Records excerpted from a collection
╔══

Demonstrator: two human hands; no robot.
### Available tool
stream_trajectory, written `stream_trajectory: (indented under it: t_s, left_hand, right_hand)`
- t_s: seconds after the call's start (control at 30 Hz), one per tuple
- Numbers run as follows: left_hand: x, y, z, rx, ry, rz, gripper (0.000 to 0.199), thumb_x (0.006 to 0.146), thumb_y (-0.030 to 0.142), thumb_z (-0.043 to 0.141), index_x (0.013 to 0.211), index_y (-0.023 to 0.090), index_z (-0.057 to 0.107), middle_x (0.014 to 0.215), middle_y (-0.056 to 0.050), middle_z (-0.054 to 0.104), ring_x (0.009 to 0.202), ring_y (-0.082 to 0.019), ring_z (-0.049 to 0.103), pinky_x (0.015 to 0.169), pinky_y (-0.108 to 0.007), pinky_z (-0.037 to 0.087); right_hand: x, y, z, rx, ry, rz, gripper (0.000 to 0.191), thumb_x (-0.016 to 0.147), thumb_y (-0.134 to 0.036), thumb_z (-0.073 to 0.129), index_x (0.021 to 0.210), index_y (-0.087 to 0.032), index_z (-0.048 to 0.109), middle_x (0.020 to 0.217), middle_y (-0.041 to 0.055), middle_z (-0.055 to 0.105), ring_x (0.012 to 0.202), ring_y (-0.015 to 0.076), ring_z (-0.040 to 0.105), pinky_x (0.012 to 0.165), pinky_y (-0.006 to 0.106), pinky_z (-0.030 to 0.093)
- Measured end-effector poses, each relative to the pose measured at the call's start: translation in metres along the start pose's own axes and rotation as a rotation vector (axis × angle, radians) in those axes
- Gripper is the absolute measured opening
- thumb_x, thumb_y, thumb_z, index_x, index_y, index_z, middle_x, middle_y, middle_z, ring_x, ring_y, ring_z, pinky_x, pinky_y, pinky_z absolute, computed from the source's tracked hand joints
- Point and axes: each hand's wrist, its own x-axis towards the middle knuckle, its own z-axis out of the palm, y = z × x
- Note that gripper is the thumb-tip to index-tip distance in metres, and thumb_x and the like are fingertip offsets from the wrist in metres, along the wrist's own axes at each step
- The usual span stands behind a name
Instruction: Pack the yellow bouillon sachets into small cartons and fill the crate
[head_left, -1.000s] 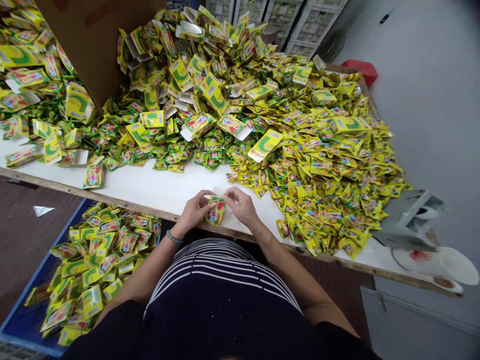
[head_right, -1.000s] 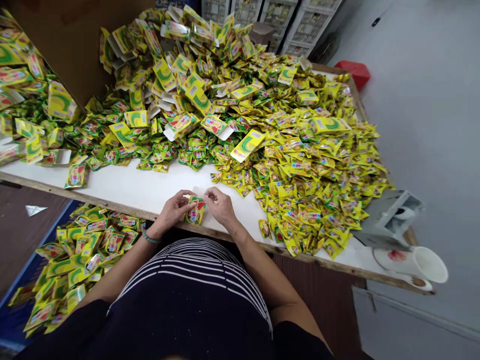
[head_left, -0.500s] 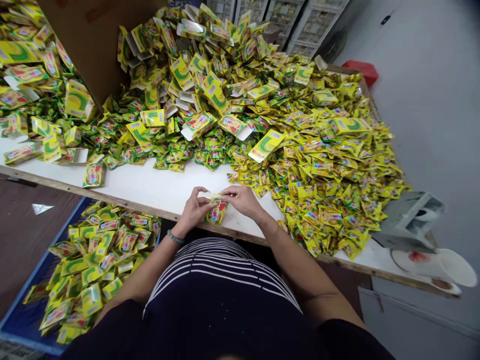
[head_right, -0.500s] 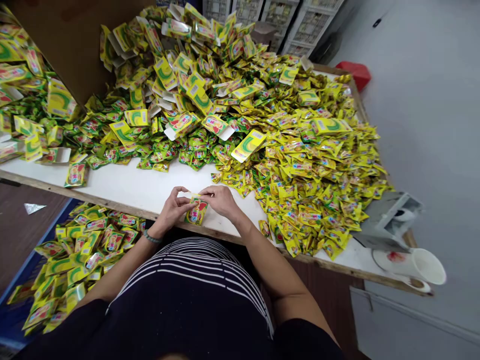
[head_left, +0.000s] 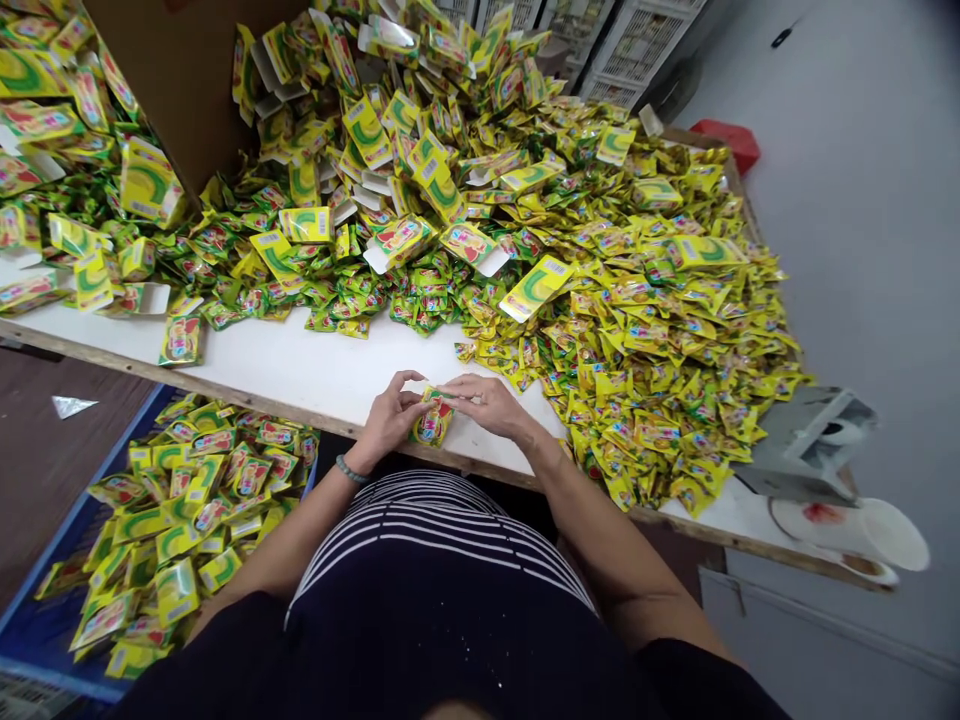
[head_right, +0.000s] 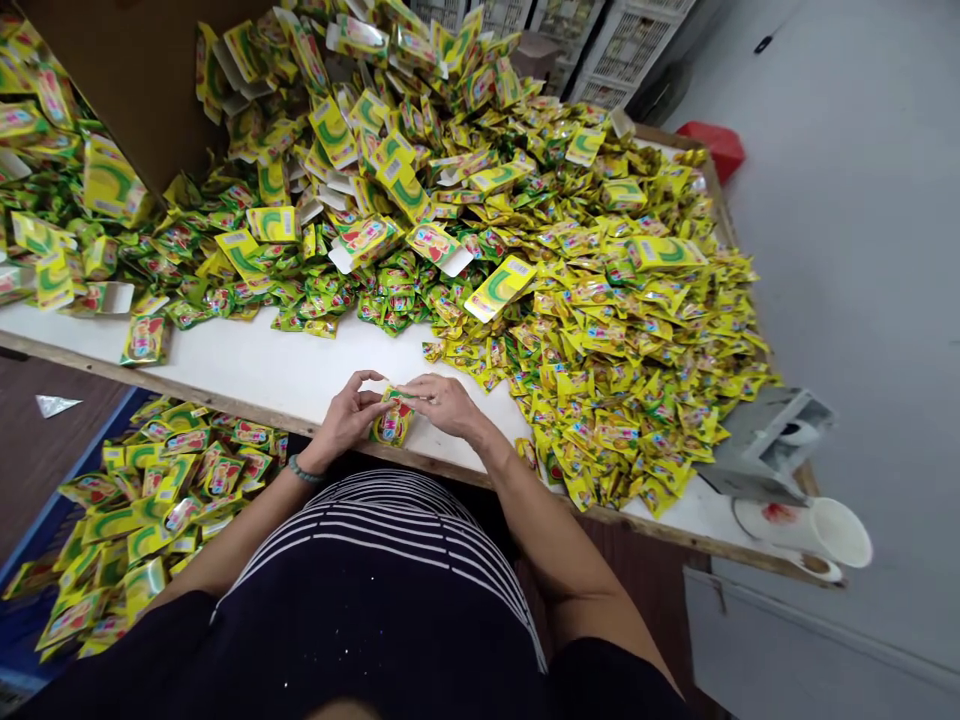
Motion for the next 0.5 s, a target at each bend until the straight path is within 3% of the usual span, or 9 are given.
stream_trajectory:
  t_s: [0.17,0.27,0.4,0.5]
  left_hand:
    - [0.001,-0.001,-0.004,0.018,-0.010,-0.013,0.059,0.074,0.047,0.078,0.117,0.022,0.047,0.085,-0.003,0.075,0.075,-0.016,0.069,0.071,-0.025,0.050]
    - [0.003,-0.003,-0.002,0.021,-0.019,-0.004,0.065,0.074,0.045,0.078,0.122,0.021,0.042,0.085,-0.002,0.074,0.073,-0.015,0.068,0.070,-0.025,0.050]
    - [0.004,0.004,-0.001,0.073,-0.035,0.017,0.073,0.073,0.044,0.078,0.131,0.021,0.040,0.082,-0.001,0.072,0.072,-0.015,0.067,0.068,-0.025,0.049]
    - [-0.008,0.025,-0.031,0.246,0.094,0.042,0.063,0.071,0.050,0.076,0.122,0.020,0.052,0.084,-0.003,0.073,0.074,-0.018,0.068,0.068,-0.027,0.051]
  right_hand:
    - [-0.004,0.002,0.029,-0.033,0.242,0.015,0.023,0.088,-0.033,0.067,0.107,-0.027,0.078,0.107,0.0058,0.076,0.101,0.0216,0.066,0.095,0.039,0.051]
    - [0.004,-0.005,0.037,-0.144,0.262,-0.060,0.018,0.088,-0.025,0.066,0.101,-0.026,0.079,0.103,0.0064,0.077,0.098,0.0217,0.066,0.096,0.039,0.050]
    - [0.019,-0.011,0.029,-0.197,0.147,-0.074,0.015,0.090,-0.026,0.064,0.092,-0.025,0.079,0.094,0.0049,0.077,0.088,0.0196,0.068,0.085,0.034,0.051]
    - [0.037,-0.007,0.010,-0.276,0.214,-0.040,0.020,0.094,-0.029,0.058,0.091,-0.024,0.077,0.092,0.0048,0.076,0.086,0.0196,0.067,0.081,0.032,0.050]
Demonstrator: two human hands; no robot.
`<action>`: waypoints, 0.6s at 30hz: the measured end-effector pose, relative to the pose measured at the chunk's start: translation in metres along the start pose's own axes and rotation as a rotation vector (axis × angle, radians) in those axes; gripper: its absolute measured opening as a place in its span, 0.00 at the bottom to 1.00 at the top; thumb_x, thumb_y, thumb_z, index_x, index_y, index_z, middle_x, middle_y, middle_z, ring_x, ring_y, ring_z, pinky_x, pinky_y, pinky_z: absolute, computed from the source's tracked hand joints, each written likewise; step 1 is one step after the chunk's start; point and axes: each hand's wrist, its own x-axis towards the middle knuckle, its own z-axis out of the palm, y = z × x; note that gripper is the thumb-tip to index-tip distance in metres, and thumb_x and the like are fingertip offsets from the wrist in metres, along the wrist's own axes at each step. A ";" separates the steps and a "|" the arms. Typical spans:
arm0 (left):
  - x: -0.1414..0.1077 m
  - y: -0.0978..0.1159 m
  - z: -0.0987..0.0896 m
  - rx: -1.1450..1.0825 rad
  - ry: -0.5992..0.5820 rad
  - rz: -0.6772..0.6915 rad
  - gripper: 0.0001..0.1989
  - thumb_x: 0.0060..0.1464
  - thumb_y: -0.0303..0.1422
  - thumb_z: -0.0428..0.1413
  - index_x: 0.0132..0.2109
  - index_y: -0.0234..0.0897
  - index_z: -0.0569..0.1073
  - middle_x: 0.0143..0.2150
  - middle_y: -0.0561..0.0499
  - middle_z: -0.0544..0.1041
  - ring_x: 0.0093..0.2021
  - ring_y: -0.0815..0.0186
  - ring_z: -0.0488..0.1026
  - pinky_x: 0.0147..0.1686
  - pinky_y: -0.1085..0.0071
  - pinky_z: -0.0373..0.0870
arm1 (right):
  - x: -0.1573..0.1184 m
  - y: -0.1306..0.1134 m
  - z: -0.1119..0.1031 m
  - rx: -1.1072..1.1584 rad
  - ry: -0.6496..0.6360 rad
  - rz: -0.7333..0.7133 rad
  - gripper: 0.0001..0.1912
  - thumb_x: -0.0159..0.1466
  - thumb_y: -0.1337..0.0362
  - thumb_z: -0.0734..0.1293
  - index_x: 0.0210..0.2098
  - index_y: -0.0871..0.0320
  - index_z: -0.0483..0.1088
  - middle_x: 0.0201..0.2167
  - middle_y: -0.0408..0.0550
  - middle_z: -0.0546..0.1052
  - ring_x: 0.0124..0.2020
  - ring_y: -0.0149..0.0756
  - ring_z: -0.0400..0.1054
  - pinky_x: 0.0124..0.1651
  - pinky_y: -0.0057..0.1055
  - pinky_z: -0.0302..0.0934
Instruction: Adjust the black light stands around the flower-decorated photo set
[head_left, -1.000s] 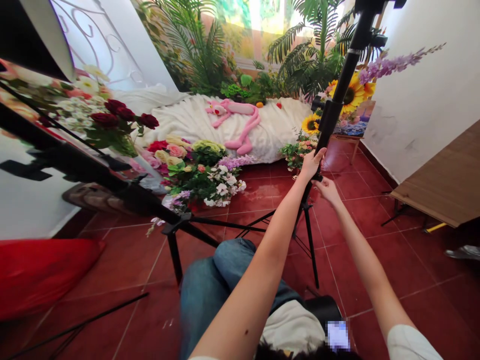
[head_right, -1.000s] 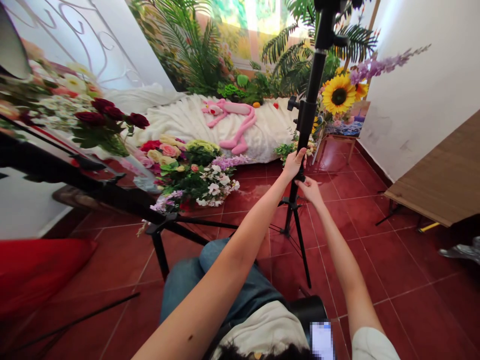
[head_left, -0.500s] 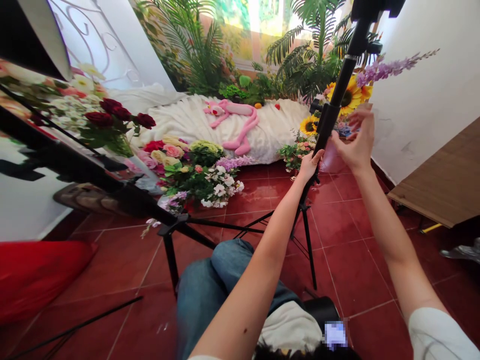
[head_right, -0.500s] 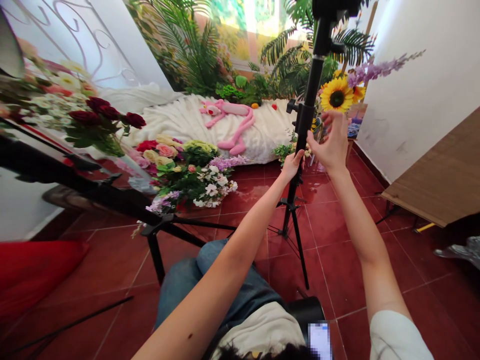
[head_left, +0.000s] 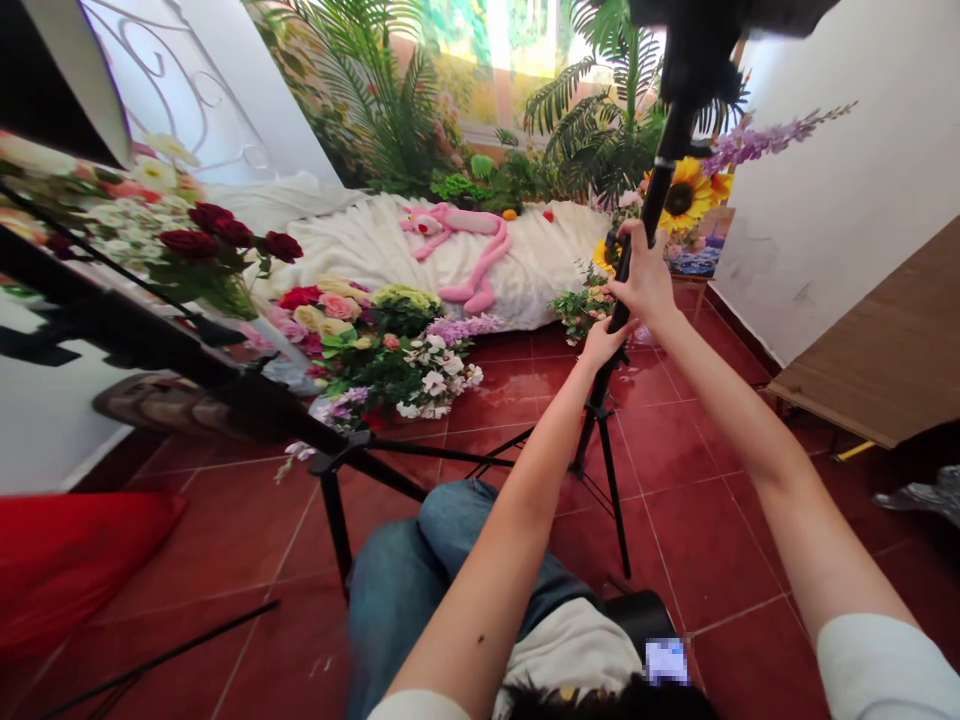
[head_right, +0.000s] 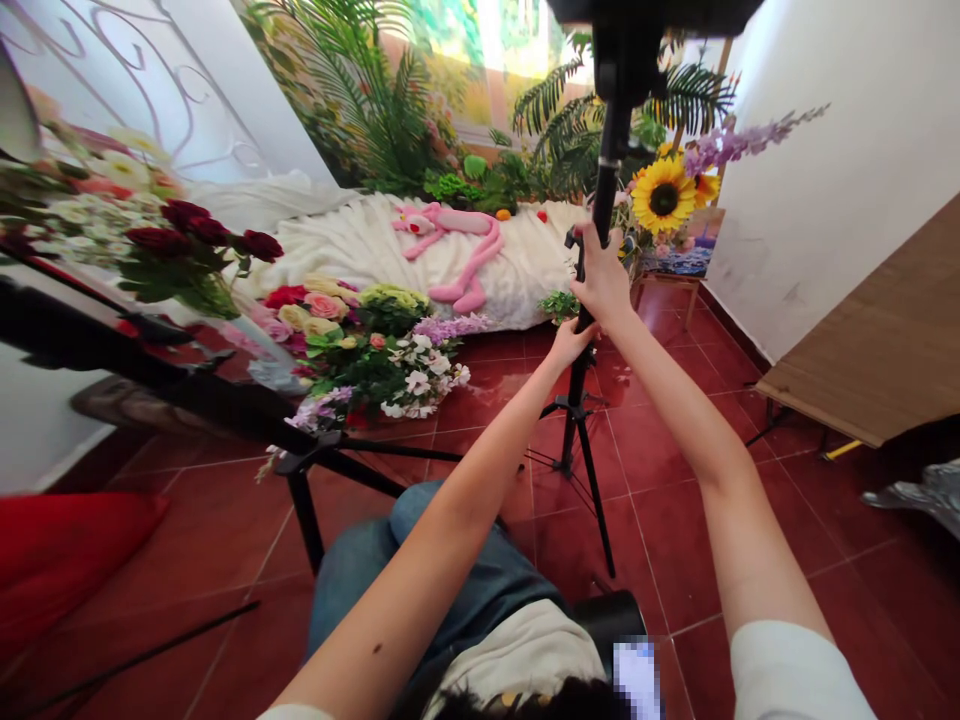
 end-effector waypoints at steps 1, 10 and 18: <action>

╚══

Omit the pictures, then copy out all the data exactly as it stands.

**Reply to the task**
Demonstrator: two human hands; no robot.
### Available tool
stream_trajectory, written `stream_trajectory: (indented under it: t_s, left_hand, right_hand)`
- t_s: seconds after the call's start (control at 30 Hz), one per tuple
- Numbers run as follows: left_hand: x, y, z, rx, ry, rz, gripper (0.000 to 0.199), thumb_x (0.006 to 0.146), thumb_y (-0.030 to 0.142), thumb_z (-0.043 to 0.141), index_x (0.013 to 0.211), index_y (-0.023 to 0.090), index_z (-0.057 to 0.107), middle_x (0.014 to 0.215), middle_y (-0.056 to 0.050), middle_z (-0.054 to 0.104), ring_x (0.009 to 0.202), ring_y (-0.082 to 0.019), ring_z (-0.049 to 0.103), pinky_x (0.015 to 0.169), pinky_y (-0.108 to 0.007), pinky_z (-0.037 to 0.087); right_hand: x, y, z, rx, ry, rz, gripper (0.000 to 0.191), thumb_x (-0.016 to 0.147), thumb_y (-0.134 to 0.036), thumb_z (-0.073 to 0.129), index_x (0.021 to 0.210), index_y (-0.087 to 0.032), index_z (-0.048 to 0.109), middle_x (0.020 to 0.217), middle_y (-0.041 to 0.055), middle_z (-0.055 to 0.105), ring_x (0.012 to 0.202), ring_y (-0.015 to 0.076), ring_z (-0.040 to 0.105), pinky_x (0.012 to 0.165), pinky_y (-0.006 to 0.106), pinky_z (-0.030 to 0.093)
- Measured end-effector poses, each relative to the pose measured at the call's start: translation in metres along the start pose's own axes and rotation as a rotation vector (axis × angle, radians) in those axes
- Gripper is the absolute measured opening
- thumb_x, thumb_y, thumb_z, index_x, index_y, index_z, middle_x, middle_y, middle_z, ring_x, ring_y, ring_z, pinky_x, pinky_y, pinky_z absolute, computed from the source's tracked hand joints
- Point and axes: each hand's wrist, its own x-axis towards the middle knuckle, its own z-axis out of the palm, y = z × x
- Note that gripper is the thumb-tip to index-tip distance in metres, and thumb_x and the like are fingertip offsets from the wrist in metres, along the wrist's own axes at each step
- The usual span stands behind a name
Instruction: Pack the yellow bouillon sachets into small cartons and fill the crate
[head_left, -1.000s] 
[head_right, -1.000s] 
[head_left, -0.500s] 
[head_right, -0.500s] 
[head_left, +0.000s] 
[head_right, +0.000s] 
Motion for the next 0.5 s, a target at each bend until the straight path is within 3% of the usual span, or 9 are given.
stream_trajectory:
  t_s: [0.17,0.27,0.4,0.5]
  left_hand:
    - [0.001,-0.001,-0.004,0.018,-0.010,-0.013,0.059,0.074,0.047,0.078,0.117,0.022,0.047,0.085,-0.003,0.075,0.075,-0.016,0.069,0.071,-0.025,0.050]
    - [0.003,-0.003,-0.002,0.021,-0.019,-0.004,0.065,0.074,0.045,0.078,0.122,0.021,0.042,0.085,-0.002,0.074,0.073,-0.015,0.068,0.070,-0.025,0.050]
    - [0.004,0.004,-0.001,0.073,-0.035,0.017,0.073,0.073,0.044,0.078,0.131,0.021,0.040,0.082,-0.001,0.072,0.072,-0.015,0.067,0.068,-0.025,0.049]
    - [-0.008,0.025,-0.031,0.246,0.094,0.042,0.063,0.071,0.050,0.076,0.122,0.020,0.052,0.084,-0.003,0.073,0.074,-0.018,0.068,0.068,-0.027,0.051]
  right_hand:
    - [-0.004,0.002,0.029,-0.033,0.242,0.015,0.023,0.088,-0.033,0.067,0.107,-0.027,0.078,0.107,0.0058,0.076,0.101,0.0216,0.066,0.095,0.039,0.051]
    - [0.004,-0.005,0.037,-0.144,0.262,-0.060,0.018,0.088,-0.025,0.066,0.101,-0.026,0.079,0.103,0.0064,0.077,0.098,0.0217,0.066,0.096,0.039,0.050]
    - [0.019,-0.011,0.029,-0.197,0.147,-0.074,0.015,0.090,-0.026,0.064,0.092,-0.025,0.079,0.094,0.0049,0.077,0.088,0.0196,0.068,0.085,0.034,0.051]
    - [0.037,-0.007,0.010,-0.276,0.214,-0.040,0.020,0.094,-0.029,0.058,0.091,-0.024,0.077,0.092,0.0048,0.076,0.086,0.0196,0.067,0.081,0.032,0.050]
Demonstrator: two human hands; no robot.
`<action>`: waypoints, 0.6s at 30hz: the measured end-effector pose, relative to the pose measured at the chunk's start: translation in metres along the start pose's own axes and rotation as a rotation vector (axis × angle, radians) in those axes; gripper: its absolute measured opening as a place in its span, 0.00 at the bottom to 1.00 at the top; thumb_x, thumb_y, thumb_z, index_x, index_y, index_z, middle_x, middle_y, middle_z, ring_x, ring_y, ring_z, pinky_x, pinky_y, pinky_z: absolute, computed from the source's tracked hand joints, each written likewise; step 1 is one step after the chunk's start; point and axes: each hand's wrist, its own x-axis towards the middle knuckle, its own z-axis out of the palm, y = z × x; note that gripper is the thumb-tip to index-tip distance in metres, and thumb_x and the like are fingertip offsets from the wrist in metres, along the wrist's own axes at each step. A ";" separates the steps and a "|" the arms. Typical spans:
arm0 (left):
  - x: -0.1414..0.1077 m
  - y: -0.0978..0.1159 m
  - z: -0.0987..0.0896 m
  - rx: -1.1450..1.0825 rad
  - ry: -0.5992..0.5820 rad
  - rz: -0.6772..0.6915 rad
  - gripper: 0.0001..0.1989
  - thumb_x: 0.0060..0.1464
  - thumb_y: -0.0303..0.1422
  - thumb_z: -0.0428..0.1413
  - index_x: 0.0132..0.2109
  - index_y: -0.0234..0.0897
  - index_z: -0.0569..0.1073
  - middle_x: 0.0143..0.2150
  - middle_y: -0.0561..0.0499
  - middle_z: -0.0544..0.1041
  - ring_x: 0.0093..0.2021
  - ring_y: -0.0815..0.0186
  - ring_z: -0.0488..0.1026
  - pinky_x: 0.0147..0.1686
  - pinky_y: -0.1085..0.0071
  - pinky_z: -0.0373..0.0870
arm1 (right):
  - x: -0.1573..0.1184 m
  - y: -0.1306..0.1134 m
  - z: -0.1119..0.1031 m
  - rx: -1.1072..1.1584 rad
  - ry: -0.6496..0.6360 rad
  - rz: -0.7333..0.7133 rad
  - gripper: 0.0001..0.1912
  - thumb_x: -0.0159..0.1466
  - thumb_y: -0.1337..0.0362
  - thumb_z: -0.0734..0.1293
  - index_x: 0.0210..0.2098
  - index_y: -0.0871..0.0320
  - index_z: -0.0483..0.1088
  - middle_x: 0.0201..0.2167
  - middle_y: -0.0408..0.0550
  - middle_z: -0.0546..0.1052
  - ring_x: 0.0124..0.2020
  - ring_y: -0.0149..0.0756
  - ring_z: -0.0400..0.1054
  - pinky_x: 0.0124..0.1651
  - pinky_y: -0.0057..0.1055
  - pinky_z: -0.0302..0.0934
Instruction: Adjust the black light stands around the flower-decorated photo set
[head_left, -1.000s] 
[head_right, -1.000s] 
[head_left, -0.500s] 
[head_right, -0.500s] 
[head_left, +0.000s] 
[head_right, +0.000s] 
 end-effector waypoints at steps 1, 10 and 18: <action>

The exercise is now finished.